Even if cities are now made for cars instead of people, it seems
to bother most people
only inasmuch as it makes it harder for them to get places in their
cars. There seems little way to break the emotional bond between Americans
and the four-wheeled steel boxes. Courts even have written cars into
the law and bikes out. Galvanized by an Illinois Supreme Court ruling
that bicyclists were not "intended and permitted" users of public
roadways--and thus did not have the same rights as motorists--the
Critical Mass movement mobilizes, putting more people in the streets
each month.
But after months of random harassment, the police decide to drive
the monthly bike cavalcade from the streets, setting an ambush for
the September 1998 ride. They arrest almost 15 riders, precipitating
an angry protest in front of a station house. The cops attack there
too, making more arrests, trying to disperse the protest with batons
and fists. The police clampdown leaves Culley demoralized, and not
long after he gets off the road, taking a job at a museum.
Then, the next spring, a driver runs down and kills a messenger
in a fit of road rage. Culley joins an anguished memorial Critical
Mass for the downed rider, a guy he had known. The event is somber
and tense, and at the scene of the crime the riders are confronted
by the jailed killer's family. They seem to believe the messenger
had no right to the road, and thus his life. Still, there's something
cathartic for Culley in the ride, and as it makes its way back to
the Loop, he brings the narrative together from the middle of the
rolling crowd. That day and in the days afterward, as the messenger
community grieves, he begins to catch sight of a way out of the
madness, a vision of "a sustainable Chicago covered with
bikes-only streets, quiet trains, and a patient, car-free, delivery
based roadway. ... For the bicycle and the culture that supports
it, we are helping to give the city a resurrection, a second coming
of the City Beautiful, a second chance at really working."
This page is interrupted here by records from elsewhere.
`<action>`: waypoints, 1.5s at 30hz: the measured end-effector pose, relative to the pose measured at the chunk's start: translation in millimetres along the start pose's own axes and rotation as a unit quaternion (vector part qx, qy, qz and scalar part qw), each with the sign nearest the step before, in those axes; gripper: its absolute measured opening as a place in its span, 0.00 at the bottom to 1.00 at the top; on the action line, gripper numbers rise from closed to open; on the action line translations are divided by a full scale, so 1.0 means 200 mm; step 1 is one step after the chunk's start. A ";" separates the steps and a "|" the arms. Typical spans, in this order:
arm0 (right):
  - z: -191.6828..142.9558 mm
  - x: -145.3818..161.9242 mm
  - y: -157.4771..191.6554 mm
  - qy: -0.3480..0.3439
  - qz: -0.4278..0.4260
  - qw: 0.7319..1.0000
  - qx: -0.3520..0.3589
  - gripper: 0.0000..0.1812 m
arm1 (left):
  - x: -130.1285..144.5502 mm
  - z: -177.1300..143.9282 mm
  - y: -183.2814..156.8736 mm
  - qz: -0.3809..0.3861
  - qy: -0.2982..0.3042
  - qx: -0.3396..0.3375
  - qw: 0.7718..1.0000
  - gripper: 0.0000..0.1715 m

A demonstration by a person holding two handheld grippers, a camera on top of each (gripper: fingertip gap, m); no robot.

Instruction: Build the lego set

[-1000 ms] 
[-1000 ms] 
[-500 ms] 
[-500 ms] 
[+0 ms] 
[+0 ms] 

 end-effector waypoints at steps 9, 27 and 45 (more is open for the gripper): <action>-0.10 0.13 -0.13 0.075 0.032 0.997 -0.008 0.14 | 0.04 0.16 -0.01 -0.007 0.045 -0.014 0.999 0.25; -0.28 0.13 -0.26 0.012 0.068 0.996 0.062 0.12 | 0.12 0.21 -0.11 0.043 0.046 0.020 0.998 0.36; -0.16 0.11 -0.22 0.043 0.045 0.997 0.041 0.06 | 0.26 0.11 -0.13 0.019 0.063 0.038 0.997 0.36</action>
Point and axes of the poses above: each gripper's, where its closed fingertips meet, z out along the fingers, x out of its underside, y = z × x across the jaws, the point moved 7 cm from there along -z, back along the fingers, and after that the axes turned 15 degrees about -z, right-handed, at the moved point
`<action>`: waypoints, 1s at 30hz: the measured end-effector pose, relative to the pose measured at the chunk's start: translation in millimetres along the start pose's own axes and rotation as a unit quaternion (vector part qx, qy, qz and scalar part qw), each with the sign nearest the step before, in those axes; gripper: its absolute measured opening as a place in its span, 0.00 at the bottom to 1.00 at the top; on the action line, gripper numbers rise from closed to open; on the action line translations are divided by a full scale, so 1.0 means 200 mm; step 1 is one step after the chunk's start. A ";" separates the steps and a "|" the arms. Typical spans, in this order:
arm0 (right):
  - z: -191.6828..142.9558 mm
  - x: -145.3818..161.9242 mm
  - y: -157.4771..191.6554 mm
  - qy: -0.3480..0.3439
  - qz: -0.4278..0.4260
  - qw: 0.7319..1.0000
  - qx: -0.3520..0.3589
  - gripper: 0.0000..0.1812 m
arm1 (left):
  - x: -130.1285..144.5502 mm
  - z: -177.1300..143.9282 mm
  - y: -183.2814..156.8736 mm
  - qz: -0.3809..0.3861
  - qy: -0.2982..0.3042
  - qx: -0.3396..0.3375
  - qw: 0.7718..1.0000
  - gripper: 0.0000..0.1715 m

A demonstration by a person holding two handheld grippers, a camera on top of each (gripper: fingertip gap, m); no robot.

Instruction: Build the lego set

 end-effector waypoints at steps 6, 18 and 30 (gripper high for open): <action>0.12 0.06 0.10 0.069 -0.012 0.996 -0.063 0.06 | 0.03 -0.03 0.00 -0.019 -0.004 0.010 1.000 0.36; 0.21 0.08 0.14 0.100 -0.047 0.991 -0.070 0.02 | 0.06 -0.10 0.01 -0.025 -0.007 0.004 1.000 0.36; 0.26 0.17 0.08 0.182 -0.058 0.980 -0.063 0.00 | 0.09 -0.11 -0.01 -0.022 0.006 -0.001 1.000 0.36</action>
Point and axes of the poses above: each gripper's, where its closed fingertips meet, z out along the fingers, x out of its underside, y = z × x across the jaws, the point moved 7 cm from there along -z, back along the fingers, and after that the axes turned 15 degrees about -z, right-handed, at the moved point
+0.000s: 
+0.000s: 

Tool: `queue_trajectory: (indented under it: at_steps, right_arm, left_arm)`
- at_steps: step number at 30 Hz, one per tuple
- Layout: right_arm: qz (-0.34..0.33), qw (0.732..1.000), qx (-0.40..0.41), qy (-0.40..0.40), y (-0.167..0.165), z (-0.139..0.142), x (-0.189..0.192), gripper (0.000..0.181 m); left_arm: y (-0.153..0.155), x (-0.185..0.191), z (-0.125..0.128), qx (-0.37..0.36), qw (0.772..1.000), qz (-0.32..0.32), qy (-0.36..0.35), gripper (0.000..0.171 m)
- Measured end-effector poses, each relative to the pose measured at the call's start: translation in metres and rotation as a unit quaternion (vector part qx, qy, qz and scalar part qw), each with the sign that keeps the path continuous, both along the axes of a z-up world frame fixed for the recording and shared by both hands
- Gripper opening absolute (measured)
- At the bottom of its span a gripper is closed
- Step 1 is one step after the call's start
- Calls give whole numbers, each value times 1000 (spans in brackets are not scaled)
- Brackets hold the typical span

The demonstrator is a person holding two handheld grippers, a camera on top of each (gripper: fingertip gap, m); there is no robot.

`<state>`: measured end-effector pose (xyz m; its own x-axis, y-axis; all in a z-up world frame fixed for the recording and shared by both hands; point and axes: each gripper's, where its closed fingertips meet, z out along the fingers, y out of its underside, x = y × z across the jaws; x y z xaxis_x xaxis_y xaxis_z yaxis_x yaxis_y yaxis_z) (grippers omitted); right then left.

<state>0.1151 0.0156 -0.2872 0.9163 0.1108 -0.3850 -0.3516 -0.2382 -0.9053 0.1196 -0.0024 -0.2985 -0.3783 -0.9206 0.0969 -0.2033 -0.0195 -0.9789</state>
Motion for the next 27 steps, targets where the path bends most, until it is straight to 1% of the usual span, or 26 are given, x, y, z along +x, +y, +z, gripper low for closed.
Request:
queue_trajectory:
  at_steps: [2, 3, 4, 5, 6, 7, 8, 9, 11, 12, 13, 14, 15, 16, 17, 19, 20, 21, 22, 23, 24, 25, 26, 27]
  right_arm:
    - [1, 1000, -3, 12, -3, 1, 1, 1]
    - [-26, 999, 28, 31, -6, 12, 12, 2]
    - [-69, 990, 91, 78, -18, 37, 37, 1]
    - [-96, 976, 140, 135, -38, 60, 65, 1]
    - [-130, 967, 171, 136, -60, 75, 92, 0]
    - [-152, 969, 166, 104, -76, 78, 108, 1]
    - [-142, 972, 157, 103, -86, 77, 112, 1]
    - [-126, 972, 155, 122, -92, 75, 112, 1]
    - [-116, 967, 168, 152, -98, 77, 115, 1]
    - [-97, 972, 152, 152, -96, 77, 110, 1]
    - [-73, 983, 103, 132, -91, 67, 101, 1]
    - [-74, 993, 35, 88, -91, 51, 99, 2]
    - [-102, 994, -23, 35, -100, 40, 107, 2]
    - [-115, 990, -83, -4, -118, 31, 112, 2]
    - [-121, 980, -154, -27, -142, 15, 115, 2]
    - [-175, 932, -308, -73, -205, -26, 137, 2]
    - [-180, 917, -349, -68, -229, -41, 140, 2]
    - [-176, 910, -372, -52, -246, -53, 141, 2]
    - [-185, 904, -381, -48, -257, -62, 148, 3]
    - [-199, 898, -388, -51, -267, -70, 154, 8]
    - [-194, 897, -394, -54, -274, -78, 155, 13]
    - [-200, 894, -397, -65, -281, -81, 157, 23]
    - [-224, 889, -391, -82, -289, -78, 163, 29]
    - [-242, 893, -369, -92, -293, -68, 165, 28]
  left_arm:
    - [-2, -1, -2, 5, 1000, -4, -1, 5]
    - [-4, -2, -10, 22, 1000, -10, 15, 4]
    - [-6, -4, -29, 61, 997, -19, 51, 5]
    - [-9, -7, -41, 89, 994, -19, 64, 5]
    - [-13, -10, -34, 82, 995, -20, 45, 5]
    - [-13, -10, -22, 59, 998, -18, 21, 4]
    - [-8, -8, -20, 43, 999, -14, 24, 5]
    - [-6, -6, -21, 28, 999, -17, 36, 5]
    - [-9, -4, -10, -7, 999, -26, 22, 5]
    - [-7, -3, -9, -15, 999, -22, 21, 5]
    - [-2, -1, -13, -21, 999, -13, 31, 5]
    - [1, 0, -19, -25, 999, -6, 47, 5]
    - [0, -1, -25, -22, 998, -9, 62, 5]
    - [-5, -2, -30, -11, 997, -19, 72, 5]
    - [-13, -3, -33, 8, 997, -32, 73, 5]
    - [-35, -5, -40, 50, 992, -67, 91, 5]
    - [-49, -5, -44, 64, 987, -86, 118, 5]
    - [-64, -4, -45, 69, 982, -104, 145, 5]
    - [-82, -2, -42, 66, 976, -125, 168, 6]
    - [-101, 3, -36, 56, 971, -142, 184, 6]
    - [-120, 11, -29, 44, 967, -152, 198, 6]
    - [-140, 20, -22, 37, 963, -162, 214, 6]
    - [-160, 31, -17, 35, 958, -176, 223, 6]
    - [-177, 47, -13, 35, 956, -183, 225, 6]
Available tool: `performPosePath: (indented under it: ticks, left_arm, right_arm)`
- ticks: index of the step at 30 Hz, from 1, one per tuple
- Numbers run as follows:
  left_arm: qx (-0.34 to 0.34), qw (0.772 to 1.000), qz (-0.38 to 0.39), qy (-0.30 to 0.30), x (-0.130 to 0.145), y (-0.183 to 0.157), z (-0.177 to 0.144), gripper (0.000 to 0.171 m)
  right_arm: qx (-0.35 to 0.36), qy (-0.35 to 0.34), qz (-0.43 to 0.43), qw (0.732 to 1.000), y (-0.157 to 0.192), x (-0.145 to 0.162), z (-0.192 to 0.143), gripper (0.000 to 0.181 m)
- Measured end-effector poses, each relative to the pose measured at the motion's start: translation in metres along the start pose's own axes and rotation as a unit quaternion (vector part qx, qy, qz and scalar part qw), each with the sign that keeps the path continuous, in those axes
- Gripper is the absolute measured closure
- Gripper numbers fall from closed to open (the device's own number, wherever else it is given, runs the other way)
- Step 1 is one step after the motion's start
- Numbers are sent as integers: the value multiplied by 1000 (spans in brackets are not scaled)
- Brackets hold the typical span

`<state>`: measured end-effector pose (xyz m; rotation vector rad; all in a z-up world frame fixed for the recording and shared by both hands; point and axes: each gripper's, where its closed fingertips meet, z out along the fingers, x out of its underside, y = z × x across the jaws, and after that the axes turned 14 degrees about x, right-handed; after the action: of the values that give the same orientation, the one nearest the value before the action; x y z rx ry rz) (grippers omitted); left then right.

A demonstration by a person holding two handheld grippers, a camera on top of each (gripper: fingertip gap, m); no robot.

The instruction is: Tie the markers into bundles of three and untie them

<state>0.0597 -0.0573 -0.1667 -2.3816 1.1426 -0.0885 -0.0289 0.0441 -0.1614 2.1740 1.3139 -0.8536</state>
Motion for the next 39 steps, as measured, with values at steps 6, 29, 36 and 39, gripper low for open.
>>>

Culley's book has aroused some ire in the insular and self-protective
messenger scene. Initially conceived as an anthology of writings
by messengers and bike activists, the project was deemed unsaleable
by all the publishers who looked at the proposal. However, a few
asked to see a memoir from Culley instead. Giving in to the demands
of marketing, Culley went to work on the memoir, meanwhile forgetting
to tell some of his former contributors that plans for the anthology
were off. Despite his successful efforts to honor the messenger
community, the result certainly reads, not surprisingly, more like
Culley's own imaginative take on messengering than an insider's
account.
But The Immortal Class is more than than a communique from
a quirky subculture. Culley makes the details of everyday work and
the dignities of a considered way of life resonate with a political
vision for a sustainable city. His exuberance pushes The Immortal
Class beyond the solipsistic realm of memoir into the haphazard
but ultimately more rewarding terrain of poetic testimony for an
emerging social movement. 
Sandy Zipp wrote "The
Battle of San Francisco" in the April 2 issue.